Apart from the pictures, every entry should be reproduced exactly.

Source records
»»
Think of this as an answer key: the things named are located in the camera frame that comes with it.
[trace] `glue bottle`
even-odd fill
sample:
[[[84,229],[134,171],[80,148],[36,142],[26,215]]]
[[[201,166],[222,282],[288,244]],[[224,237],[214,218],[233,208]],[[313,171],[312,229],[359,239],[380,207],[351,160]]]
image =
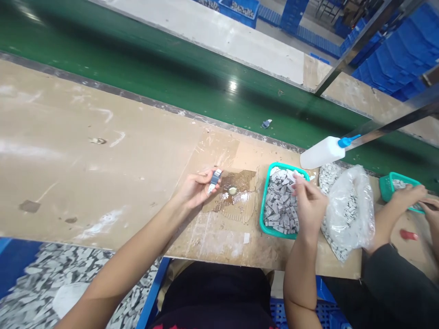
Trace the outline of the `glue bottle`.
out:
[[[343,137],[326,137],[316,145],[306,150],[300,155],[300,166],[303,169],[314,169],[327,163],[343,159],[346,155],[345,148],[351,144],[354,139],[361,135],[351,138]]]

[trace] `work table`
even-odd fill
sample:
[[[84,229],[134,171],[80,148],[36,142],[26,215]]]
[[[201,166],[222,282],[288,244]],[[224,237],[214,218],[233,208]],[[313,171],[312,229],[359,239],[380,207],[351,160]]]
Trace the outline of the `work table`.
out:
[[[193,115],[147,105],[0,61],[0,236],[117,250],[171,198],[186,174],[213,165],[255,173],[245,207],[207,211],[188,221],[165,255],[283,270],[293,240],[258,224],[272,162],[299,165],[300,149]],[[101,138],[105,143],[96,143]],[[318,171],[308,171],[318,181]],[[375,200],[378,179],[371,177]],[[395,230],[417,232],[411,213]],[[421,241],[392,242],[415,266],[434,268]],[[359,278],[361,250],[344,265],[320,235],[316,272]]]

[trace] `teal plastic tray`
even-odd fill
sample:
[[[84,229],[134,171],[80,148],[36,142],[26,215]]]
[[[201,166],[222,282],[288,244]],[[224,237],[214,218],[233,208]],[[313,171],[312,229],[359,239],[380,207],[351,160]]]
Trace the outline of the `teal plastic tray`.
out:
[[[393,183],[392,183],[394,179],[401,180],[406,184],[412,184],[413,186],[421,184],[417,180],[414,180],[410,177],[407,177],[407,176],[404,176],[404,175],[401,175],[401,174],[398,174],[398,173],[392,171],[387,176],[380,178],[381,198],[385,202],[389,202],[392,198],[393,193],[395,193],[395,188],[393,187]],[[411,211],[414,211],[414,212],[419,212],[419,213],[425,214],[424,211],[417,210],[417,209],[412,208],[412,207],[409,207],[408,209]]]
[[[277,238],[296,240],[297,234],[283,234],[283,233],[276,231],[275,229],[273,229],[271,227],[265,226],[265,223],[264,223],[265,198],[267,197],[268,183],[270,182],[270,171],[274,167],[279,167],[280,169],[289,169],[292,171],[297,170],[299,173],[303,174],[304,178],[307,181],[310,180],[310,177],[308,176],[308,173],[306,171],[304,171],[303,169],[293,167],[293,166],[290,166],[288,164],[286,165],[286,164],[283,164],[280,162],[274,162],[268,167],[267,180],[265,181],[265,188],[264,188],[264,196],[262,197],[261,215],[259,216],[259,225],[261,226],[261,230],[265,234],[273,235]]]

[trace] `white bottle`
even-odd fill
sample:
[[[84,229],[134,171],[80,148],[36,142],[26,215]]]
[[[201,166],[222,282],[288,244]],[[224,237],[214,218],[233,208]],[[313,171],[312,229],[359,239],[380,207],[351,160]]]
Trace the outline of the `white bottle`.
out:
[[[300,166],[303,169],[314,169],[343,159],[346,154],[345,147],[360,136],[343,137],[342,139],[332,136],[326,137],[300,155]]]

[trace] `blue bottle cap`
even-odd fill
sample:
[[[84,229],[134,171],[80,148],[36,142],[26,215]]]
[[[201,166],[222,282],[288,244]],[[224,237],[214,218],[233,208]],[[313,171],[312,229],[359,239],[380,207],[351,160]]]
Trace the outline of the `blue bottle cap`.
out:
[[[341,148],[348,147],[354,139],[357,139],[357,138],[360,137],[360,136],[361,136],[361,135],[357,135],[357,136],[354,136],[354,137],[351,137],[351,138],[343,137],[342,139],[340,139],[340,140],[338,141],[338,145],[339,145]]]

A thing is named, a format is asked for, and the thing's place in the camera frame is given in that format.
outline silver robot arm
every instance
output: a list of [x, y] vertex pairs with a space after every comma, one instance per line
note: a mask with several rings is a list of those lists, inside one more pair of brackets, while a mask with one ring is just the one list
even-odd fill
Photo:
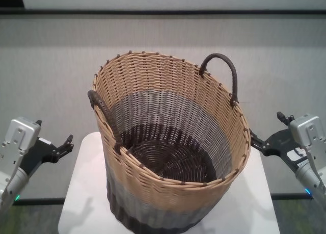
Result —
««
## [Finished exercise]
Think of this as an answer key: the things named are located in the camera frame that comes with it.
[trace] `glue bottle`
even-odd fill
sample:
[[[84,229],[134,171],[80,148],[36,142],[26,215]]]
[[[201,166],[222,282],[288,244]],[[224,237],[214,218],[233,208]],[[313,171],[312,229],[359,239],[380,207],[351,160]]]
image =
Trace the outline of the `glue bottle`.
out:
[[[343,137],[326,137],[316,145],[306,150],[300,155],[300,166],[303,169],[314,169],[327,163],[343,159],[346,155],[345,148],[351,144],[354,139],[361,135],[351,138]]]

[trace] `work table`
even-odd fill
sample:
[[[84,229],[134,171],[80,148],[36,142],[26,215]]]
[[[201,166],[222,282],[288,244]],[[224,237],[214,218],[233,208]],[[313,171],[312,229],[359,239],[380,207],[351,160]]]
Trace the outline of the `work table`.
out:
[[[193,115],[147,105],[0,61],[0,236],[117,250],[171,198],[186,174],[213,165],[255,173],[245,207],[207,211],[188,221],[165,255],[283,270],[293,240],[258,224],[272,162],[299,165],[300,149]],[[101,138],[105,143],[96,143]],[[318,171],[308,171],[318,181]],[[375,200],[378,179],[371,177]],[[395,230],[417,232],[411,213]],[[421,241],[392,242],[415,266],[434,268]],[[359,278],[361,250],[344,265],[320,235],[316,272]]]

[trace] `teal plastic tray`
even-odd fill
sample:
[[[84,229],[134,171],[80,148],[36,142],[26,215]]]
[[[201,166],[222,282],[288,244]],[[224,237],[214,218],[233,208]],[[313,171],[312,229],[359,239],[380,207],[351,160]]]
Trace the outline of the `teal plastic tray`.
out:
[[[393,183],[392,183],[394,179],[401,180],[406,184],[412,184],[413,186],[421,184],[417,180],[414,180],[410,177],[407,177],[407,176],[404,176],[404,175],[401,175],[401,174],[398,174],[398,173],[392,171],[387,176],[380,178],[381,198],[385,202],[389,202],[392,198],[393,193],[395,193],[395,188],[393,187]],[[411,211],[414,211],[414,212],[419,212],[419,213],[425,214],[424,211],[417,210],[417,209],[412,208],[412,207],[409,207],[408,209]]]
[[[277,238],[296,240],[297,234],[283,234],[283,233],[276,231],[275,229],[273,229],[271,227],[265,226],[265,223],[264,223],[265,198],[267,197],[268,183],[270,182],[270,171],[274,167],[279,167],[280,169],[289,169],[292,171],[297,170],[299,173],[303,174],[304,178],[307,181],[310,180],[310,177],[308,176],[308,173],[306,171],[304,171],[303,169],[293,167],[293,166],[290,166],[288,164],[286,165],[286,164],[283,164],[280,162],[274,162],[268,167],[267,180],[265,181],[265,188],[264,188],[264,196],[262,197],[261,215],[259,216],[259,225],[261,226],[261,230],[265,234],[273,235]]]

[trace] `white bottle`
even-odd fill
sample:
[[[84,229],[134,171],[80,148],[36,142],[26,215]]]
[[[201,166],[222,282],[288,244]],[[224,237],[214,218],[233,208]],[[313,171],[312,229],[359,239],[380,207],[351,160]]]
Trace the outline of the `white bottle`.
out:
[[[300,166],[303,169],[314,169],[343,159],[346,154],[345,147],[360,136],[343,137],[342,139],[332,136],[326,137],[300,155]]]

[trace] `blue bottle cap`
even-odd fill
sample:
[[[84,229],[134,171],[80,148],[36,142],[26,215]]]
[[[201,166],[222,282],[288,244]],[[224,237],[214,218],[233,208]],[[313,171],[312,229],[359,239],[380,207],[351,160]]]
Trace the outline of the `blue bottle cap`.
out:
[[[341,148],[348,147],[354,139],[357,139],[357,138],[360,137],[360,136],[361,136],[361,135],[357,135],[357,136],[354,136],[354,137],[351,137],[351,138],[343,137],[342,139],[340,139],[340,140],[338,141],[338,145],[339,145]]]

A thing is named, a format is asked for, and the thing's place in the camera frame is given in that format.
outline silver robot arm
every instance
output: a list of [x, y] vertex pairs with a space after every comma, one instance per line
note: a mask with several rings is a list of those lists, inside one more pair of brackets, while a mask with one ring is just the one list
even-odd fill
Photo:
Result —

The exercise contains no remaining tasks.